We lunched on the beach as the autumn winds added a pinch of sand to every bite, but I didn’t mind because I was in a state of intense existential pondering – what is sand, anyway? The part I remember most, and what I think of when I listen to this song, occurred towards the day’s end. I mean, the whole day I refused to go in the water, which is so unlike me, but I dreaded the promise of goosebumps in that cool autumn air. In the late afternoon though, I found myself walking along the beach with my iPod, listening to all of my favourite songs from the summer and decided that I needed, absolutely had to, go swimming. I ran back to our umbrella and my aunt called after me as I plunged into the water, something about me being una scema, or una pazza, but I didn’t care. It was 5pm and I had the whole ocean to myself.

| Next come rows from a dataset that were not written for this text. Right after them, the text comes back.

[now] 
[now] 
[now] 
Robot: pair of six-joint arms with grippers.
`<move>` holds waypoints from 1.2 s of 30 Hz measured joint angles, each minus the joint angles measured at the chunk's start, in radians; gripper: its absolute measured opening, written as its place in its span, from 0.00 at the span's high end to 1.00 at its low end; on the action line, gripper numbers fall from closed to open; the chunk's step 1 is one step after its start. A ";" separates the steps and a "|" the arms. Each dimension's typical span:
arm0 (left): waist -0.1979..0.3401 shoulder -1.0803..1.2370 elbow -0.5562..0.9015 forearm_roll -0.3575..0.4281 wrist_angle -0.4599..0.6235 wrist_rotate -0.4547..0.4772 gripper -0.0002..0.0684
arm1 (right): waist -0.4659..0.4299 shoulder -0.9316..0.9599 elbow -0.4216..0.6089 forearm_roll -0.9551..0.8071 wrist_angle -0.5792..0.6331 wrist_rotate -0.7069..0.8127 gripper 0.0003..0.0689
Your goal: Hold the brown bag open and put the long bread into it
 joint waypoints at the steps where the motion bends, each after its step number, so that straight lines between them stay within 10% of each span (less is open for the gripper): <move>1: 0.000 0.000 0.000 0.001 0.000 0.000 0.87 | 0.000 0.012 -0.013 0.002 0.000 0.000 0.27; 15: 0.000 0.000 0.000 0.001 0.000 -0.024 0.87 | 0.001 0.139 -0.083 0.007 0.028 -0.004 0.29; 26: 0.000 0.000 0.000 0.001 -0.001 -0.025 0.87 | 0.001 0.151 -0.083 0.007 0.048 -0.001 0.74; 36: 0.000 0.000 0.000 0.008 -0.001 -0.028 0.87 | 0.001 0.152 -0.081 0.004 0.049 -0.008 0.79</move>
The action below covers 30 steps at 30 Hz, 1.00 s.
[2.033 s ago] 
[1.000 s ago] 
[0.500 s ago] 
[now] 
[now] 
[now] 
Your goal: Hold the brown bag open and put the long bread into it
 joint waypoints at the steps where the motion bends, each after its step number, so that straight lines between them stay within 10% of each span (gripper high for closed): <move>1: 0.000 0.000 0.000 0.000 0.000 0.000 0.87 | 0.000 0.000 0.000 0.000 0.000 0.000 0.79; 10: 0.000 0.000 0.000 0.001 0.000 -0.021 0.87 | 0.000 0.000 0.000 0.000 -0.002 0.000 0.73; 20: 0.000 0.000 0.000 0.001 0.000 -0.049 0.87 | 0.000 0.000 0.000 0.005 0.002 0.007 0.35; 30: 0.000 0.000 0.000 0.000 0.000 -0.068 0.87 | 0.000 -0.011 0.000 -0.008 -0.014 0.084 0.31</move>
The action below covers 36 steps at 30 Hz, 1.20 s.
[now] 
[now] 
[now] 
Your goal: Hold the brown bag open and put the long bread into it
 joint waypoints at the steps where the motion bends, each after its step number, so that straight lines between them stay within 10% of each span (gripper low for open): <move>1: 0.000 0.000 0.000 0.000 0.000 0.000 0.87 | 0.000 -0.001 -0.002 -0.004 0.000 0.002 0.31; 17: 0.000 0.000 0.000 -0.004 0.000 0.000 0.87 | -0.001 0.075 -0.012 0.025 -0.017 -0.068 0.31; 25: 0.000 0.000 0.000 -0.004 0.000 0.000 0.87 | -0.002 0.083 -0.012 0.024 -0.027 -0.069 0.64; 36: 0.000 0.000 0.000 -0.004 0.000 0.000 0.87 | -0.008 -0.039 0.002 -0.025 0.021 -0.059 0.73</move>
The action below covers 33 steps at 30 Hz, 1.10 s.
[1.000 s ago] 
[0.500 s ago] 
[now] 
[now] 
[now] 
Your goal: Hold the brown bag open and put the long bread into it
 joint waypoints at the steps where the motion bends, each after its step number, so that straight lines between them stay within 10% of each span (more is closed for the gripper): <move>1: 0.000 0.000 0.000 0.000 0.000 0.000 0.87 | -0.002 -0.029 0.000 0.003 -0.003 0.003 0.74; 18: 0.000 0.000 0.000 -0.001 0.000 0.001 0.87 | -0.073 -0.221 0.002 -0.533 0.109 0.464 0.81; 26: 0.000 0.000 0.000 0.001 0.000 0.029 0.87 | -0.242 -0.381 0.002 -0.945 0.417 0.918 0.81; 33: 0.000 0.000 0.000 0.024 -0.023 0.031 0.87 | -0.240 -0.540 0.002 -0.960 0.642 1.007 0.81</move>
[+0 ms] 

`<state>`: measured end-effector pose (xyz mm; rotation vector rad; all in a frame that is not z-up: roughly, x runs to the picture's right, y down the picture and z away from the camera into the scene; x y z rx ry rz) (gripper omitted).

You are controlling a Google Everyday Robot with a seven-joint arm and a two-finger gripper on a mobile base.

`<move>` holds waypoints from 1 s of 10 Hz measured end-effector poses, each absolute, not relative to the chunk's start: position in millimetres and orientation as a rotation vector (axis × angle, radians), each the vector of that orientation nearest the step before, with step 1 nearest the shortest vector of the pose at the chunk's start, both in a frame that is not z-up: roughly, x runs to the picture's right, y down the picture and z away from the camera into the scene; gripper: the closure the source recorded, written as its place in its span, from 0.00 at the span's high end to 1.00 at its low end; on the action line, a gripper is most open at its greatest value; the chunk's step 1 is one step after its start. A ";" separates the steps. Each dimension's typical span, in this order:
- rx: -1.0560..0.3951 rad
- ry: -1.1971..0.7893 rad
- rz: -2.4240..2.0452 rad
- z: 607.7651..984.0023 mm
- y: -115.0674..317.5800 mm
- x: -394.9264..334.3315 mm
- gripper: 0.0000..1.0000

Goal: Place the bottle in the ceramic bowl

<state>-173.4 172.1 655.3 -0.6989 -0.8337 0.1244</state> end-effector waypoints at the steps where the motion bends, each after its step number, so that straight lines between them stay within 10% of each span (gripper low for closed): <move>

The water was surprisingly warm, the waves were calm but constant, and I swam as far as I could. Floating along I realized that having a certain attitude about life could make the smallest, most insignificant of things, quite grand. I sort of lost that perspective along the way, getting caught up in the he said she said, my visa bills, and general ennui. That last swim was my Palomar moment. In Calvino’s book he writes a few short stories entitled “Palomar on the beach”, in which Palomar, the main philosophical character, spends his time pondering the waves in the ocean, a topless sunbather, and a ray of sun. I would share some of my favourite passages here, but for fear of being deemed an even bigger nerd than this reference indicates, I will keep them private. For those interested, it’s worth reading the stories yourselves to discover the nuances of Calvino’s thought when it comes to the simplest of things.
Perhaps that’s what being eurotrash is all about: taking the the time to look at things anew and deciding whether a wave ends at the shore or if, in reality, it starts at the shore and departs backwards towards the deep blue sea.